Start of DATA FOR ANALYSIS

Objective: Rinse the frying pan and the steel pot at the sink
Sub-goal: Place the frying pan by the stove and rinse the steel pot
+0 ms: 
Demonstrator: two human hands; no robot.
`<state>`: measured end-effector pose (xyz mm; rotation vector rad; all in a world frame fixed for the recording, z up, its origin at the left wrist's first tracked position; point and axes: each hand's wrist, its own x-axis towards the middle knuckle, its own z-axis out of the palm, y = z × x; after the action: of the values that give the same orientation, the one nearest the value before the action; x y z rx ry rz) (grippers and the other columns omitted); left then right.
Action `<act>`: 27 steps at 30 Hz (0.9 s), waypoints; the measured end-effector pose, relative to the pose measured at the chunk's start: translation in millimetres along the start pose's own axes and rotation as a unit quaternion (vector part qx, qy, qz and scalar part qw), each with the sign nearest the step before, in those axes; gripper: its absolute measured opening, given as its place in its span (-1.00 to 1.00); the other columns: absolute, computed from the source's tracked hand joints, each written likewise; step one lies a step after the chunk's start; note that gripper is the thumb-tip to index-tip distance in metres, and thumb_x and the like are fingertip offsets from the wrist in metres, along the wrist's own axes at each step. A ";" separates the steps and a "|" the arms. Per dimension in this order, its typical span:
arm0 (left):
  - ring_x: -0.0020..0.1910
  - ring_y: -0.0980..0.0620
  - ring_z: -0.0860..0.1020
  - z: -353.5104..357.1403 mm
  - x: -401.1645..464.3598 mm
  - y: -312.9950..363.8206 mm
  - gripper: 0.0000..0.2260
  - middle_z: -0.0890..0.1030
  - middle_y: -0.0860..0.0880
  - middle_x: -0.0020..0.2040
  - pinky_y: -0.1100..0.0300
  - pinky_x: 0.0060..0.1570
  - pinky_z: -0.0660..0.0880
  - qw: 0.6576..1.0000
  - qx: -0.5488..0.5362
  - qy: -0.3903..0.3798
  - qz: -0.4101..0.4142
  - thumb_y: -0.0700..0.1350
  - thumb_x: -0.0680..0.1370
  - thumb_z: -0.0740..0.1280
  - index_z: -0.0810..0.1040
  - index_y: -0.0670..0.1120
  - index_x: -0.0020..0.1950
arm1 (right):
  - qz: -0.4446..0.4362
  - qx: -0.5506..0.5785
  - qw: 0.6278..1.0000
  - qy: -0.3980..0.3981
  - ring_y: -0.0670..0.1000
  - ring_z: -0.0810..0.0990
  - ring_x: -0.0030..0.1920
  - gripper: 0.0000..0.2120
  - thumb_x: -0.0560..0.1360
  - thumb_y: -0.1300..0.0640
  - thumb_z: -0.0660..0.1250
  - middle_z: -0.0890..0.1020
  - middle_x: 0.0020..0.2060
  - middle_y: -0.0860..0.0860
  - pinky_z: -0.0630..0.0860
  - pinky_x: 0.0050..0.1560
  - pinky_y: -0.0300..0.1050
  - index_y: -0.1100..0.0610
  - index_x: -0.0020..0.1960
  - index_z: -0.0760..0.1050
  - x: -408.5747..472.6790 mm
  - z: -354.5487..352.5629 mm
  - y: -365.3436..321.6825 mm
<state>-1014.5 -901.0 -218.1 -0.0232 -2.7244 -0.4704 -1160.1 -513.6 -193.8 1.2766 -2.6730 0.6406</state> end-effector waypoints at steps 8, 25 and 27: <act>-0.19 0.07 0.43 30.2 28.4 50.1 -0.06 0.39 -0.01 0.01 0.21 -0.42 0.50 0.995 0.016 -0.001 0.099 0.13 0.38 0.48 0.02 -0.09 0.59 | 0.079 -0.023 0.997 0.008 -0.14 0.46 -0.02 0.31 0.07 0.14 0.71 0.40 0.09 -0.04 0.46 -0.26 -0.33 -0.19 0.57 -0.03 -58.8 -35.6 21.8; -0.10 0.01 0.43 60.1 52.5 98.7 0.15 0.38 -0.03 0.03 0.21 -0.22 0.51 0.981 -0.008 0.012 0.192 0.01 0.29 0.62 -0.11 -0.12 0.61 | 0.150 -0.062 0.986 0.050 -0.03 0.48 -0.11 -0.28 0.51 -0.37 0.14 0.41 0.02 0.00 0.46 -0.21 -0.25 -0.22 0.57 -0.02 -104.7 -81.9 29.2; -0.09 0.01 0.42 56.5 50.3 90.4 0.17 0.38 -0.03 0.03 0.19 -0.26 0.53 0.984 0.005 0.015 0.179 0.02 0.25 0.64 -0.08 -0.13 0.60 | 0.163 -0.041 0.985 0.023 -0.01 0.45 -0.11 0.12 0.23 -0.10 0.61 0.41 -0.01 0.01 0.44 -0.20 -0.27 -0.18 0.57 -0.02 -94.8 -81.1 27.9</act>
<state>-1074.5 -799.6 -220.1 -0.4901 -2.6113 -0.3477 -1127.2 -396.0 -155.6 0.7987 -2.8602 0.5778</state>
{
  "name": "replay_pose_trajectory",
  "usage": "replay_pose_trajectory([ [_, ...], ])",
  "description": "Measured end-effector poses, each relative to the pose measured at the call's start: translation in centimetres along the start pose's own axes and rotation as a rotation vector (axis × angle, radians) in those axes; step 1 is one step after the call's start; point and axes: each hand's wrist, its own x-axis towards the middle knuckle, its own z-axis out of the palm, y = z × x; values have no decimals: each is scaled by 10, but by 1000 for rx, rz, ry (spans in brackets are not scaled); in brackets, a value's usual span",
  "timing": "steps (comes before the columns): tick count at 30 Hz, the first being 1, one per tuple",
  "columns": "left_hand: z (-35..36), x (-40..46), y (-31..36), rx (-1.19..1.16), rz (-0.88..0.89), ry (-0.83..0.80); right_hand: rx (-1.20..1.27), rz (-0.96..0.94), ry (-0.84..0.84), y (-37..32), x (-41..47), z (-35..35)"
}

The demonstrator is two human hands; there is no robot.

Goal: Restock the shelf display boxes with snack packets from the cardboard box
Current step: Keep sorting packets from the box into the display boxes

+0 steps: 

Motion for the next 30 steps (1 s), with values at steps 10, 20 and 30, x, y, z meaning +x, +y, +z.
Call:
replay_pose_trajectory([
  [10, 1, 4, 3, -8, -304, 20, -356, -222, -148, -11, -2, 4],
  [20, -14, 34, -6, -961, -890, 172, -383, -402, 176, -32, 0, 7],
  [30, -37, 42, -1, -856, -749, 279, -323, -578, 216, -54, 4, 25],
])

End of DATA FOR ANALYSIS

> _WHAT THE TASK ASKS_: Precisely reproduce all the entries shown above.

> _SOLVED PROBLEM_:
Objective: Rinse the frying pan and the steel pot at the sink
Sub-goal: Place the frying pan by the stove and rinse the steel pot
+0 ms: 
Demonstrator: two human hands; no robot.
`<state>`: measured end-effector pose (xyz mm; rotation vector rad; all in a world frame fixed for the recording, z up, its origin at the left wrist's first tracked position; point and axes: each hand's wrist, its own x-axis towards the middle knuckle, its own z-axis out of the palm, y = z × x; after the action: of the values that give the same orientation, the one nearest the value before the action; x y z rx ry rz) (grippers and the other columns omitted); left then right.
Action `<act>`: 27 steps at 30 Hz (0.9 s), waypoints; the measured end-effector pose, relative to the pose measured at the chunk's start: translation in millimetres along the start pose's own axes and rotation as a unit quaternion (vector part qx, qy, qz and scalar part qw), each with the sign nearest the step before, in those axes; gripper: its absolute measured opening, given as its place in its span (-1.00 to 1.00); the other columns: absolute, computed from the source's tracked hand joints, each written likewise; step one lies a step after the chunk's start; note that gripper is the thumb-tip to index-tip distance in metres, and thumb_x and the like are fingertip offsets from the wrist in metres, along the wrist's own axes at each step. A ";" separates the steps and a "|" the arms. Per dimension in this order, its typical span:
arm0 (left):
  - ring_x: -0.0020..0.1910
  - ring_y: -0.0980..0.0620
  - ring_z: -0.0860..0.1020
  - z: -353.5104..357.1403 mm
  - x: -401.1645..464.3598 mm
  - y: -312.9950..363.8206 mm
  - gripper: 0.0000..0.2260
  - middle_z: -0.0890..0.1030
  - middle_y: -0.0860..0.0880
  - middle_x: -0.0020..0.2040
  - pinky_y: -0.1100..0.0300
  - pinky_x: 0.0060..0.1570
  - pinky_z: -0.0660..0.0880
  - qw: 0.6576..1.0000
  - qx: -0.5488..0.5362
  - qy: -0.3903..0.3798
  - qz: -0.4101..0.4142
  - thumb_y: -0.0700..0.1350
  - thumb_x: -0.0680..0.1370
  - thumb_z: -0.0740..0.1280
  - index_z: -0.0810..0.1040
  - index_y: -0.0670..0.1120
  - index_x: -0.0020..0.1950
arm1 (right):
  - qz: -0.4446..0.4362
  - qx: -0.5506..0.5785
  - qw: 0.6278..1.0000
  - qy: -0.3980..0.3981
  - ring_y: -0.0670..0.1000
  - ring_z: -0.0810..0.0990
  - ring_x: -0.0030..0.1920
  - gripper: 0.0000..0.2120
  - thumb_x: -0.0560..0.1360
  - thumb_y: -0.1300..0.0640
  - thumb_z: -0.0660..0.1250
  - middle_z: -0.0890..0.1020
  - middle_x: 0.0020..0.2060
  - middle_y: -0.0860..0.0860
  - pinky_z: -0.0630..0.0860
  - pinky_x: 0.0050..0.1560
  - pinky_y: -0.0300..0.1050
  - index_y: -0.1100..0.0610
  - index_x: -0.0020..0.1960
  - index_z: -0.0760..0.1050
  - x: -408.5747..472.6790 mm
  - z: -354.5487..352.5629 mm
  - y: -365.3436..321.6825 mm
<state>-1014.5 -901.0 -218.1 -0.0232 -2.7244 -0.4704 -1160.1 -513.6 -193.8 1.2766 -2.6730 0.6406</state> end-effector waypoints at steps 8, 25 and 27: <act>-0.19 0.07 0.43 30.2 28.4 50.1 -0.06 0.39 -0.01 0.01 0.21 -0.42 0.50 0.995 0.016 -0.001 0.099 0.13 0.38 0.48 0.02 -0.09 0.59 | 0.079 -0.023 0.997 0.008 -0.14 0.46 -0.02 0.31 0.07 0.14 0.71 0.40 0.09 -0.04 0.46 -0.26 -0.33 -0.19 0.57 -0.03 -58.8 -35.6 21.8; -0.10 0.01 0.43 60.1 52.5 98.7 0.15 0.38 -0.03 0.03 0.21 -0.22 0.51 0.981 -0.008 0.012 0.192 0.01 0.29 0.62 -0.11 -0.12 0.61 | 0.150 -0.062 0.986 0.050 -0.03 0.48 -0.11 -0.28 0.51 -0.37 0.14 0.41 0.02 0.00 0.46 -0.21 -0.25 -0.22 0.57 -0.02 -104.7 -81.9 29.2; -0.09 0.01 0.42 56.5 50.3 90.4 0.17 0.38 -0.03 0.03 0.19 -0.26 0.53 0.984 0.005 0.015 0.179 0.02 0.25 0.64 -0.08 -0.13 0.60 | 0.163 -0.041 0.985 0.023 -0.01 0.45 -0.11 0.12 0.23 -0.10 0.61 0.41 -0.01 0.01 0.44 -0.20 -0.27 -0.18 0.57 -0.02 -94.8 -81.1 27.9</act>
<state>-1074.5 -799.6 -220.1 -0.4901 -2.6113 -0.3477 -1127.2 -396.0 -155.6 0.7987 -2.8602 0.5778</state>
{
  "name": "replay_pose_trajectory",
  "usage": "replay_pose_trajectory([ [_, ...], ])",
  "description": "Measured end-effector poses, each relative to the pose measured at the call's start: translation in centimetres along the start pose's own axes and rotation as a rotation vector (axis × angle, radians) in those axes; step 1 is one step after the call's start; point and axes: each hand's wrist, its own x-axis towards the middle knuckle, its own z-axis out of the palm, y = z × x; values have no decimals: each is scaled by 10, but by 1000 for rx, rz, ry (spans in brackets are not scaled); in brackets, a value's usual span",
  "timing": "steps (comes before the columns): tick count at 30 Hz, the first being 1, one per tuple",
  "columns": "left_hand: z (-35..36), x (-40..46), y (-31..36), rx (-1.19..1.16), rz (-0.88..0.89), ry (-0.83..0.80); right_hand: rx (-1.20..1.27), rz (-0.96..0.94), ry (-0.84..0.84), y (-37..32), x (-41..47), z (-35..35)"
}

The demonstrator is two human hands; there is no robot.

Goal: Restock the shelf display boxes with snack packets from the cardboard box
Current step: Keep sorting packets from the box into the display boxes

+0 steps: 

Motion for the next 30 steps (1 s), with values at steps 10, 20 and 30, x, y, z meaning +x, +y, +z.
Call:
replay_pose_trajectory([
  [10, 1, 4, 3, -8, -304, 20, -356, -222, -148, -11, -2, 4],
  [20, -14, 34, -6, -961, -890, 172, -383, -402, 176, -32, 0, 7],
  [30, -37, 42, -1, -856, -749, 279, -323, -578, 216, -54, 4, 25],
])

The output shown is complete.